Forbearance deals could let negotiations continue past May 1, but a source directly involved in the talks said avoiding an eventual bankruptcy is "impossible."
The source, who declined to be named because the talks are private, said parties have grown further apart since Governor Ricardo Rossello took office in January.
The negotiating tactics of Rossello and the board have jarred investors who expected more creditor-friendly approaches from both. The board is pushing debt repayment cuts more than double those proposed by former Governor Alejandro Garcia Padilla, a populist whose policies had already alienated creditors.
Disparate stakeholders have united to question the legality of a fiscal turnaround blueprint approved by the board, and to resist mediation efforts.
Hector Negroni, whose Fundamental Credit Opportunities fund holds Puerto Rico debt, said he recalled "constructive comments" from Rossello and board members "about protecting the priorities of creditors" during the board's early days. "But their words are not being followed up by their actions," Mr. Negroni said.
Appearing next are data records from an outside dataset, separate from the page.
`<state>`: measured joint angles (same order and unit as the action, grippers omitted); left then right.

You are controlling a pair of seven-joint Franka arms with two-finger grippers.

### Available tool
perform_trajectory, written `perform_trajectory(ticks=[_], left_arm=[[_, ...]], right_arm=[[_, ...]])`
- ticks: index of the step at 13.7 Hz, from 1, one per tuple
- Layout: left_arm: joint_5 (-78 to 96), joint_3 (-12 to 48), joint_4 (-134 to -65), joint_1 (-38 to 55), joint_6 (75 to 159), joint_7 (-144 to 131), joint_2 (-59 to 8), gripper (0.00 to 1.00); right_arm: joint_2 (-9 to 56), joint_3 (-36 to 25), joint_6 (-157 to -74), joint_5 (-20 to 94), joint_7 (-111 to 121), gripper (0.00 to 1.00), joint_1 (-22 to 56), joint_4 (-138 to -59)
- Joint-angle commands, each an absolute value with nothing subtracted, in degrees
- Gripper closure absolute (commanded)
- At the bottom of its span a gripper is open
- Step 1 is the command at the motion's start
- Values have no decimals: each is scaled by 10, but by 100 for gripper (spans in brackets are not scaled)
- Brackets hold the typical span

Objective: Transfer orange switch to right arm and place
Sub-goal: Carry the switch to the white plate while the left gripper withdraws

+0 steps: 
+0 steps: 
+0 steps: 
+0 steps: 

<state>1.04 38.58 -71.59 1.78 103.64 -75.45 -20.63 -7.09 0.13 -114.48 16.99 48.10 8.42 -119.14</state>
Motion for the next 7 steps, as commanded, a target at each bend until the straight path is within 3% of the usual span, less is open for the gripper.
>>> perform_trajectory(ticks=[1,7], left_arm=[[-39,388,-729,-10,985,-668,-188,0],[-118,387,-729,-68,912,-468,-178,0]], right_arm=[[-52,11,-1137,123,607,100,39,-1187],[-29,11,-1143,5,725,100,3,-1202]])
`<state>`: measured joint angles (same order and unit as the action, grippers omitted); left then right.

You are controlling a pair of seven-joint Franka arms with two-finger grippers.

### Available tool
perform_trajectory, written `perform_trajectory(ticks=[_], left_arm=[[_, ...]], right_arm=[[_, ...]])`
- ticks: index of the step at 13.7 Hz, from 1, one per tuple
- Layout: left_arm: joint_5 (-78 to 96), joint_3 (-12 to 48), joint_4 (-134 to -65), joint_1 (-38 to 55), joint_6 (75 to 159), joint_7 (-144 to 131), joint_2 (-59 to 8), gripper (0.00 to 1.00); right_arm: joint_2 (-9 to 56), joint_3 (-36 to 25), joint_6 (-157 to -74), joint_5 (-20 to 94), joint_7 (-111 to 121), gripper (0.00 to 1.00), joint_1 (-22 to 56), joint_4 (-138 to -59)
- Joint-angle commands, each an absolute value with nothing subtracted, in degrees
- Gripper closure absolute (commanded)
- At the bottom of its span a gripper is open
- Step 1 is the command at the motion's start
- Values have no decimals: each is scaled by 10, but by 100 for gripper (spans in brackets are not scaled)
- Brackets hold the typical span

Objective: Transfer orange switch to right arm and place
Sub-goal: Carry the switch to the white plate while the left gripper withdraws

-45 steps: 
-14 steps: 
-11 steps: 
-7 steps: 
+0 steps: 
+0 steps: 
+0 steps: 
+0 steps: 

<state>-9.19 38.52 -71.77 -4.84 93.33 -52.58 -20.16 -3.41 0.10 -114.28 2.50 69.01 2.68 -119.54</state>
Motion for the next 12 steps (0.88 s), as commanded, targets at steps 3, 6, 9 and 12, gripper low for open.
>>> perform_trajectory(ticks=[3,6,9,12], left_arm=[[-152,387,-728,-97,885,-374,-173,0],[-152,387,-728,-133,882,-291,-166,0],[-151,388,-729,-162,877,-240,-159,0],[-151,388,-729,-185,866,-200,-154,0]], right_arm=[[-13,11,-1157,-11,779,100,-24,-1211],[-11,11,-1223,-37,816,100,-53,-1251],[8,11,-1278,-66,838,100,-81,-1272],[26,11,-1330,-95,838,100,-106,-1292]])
Bankruptcy is now "the most likely outcome," said Height Securities analyst Ed Groshans, who increased loss projections for bond insurers like MBIA Inc and Assured Guaranty Ltd in an April 3 note.
Elias Sanchez, Governor Rossello's liaison to the board, said the government holds out hope for at least partial compromise. "We feel very confident we can strike some deals by May 1, maybe not all of them," Mr. Sanchez said.
The oversight board is committed to pursuing agreements out of court, its spokesman, Francisco Cimadevilla, said. "A transaction is always better than a lawsuit," he said.
But with myriad creditor classes competing for priority, compromise over Puerto Rico – once a rising star of US high-yield muni funds – could be tough.
"The more creditors insist that part of their position is that no one fare better than they do, the more difficult that is to effectuate outside of bankruptcy," said restructuring expert Melissa Jacoby, a professor at the University of North Carolina School of Law.
Puerto Rico is trying to escape a crisis marked by a 45 percent poverty rate and rampant emigration.
Since bankruptcy gives debtors the ability to impose payment cuts over creditor objections, it is seen as a negative for bond markets, Jacoby said.
Trading prices of Puerto Rico's benchmark 2035 general obligation bonds have reflected that concern, falling precipitously in recent weeks.
But risk cuts both ways and Sanchez said the government wants to avoid bankruptcy as much as creditors.
Putting Puerto Rico's fate in the unpredictable hands of a judge "could go really bad for the government too," he said.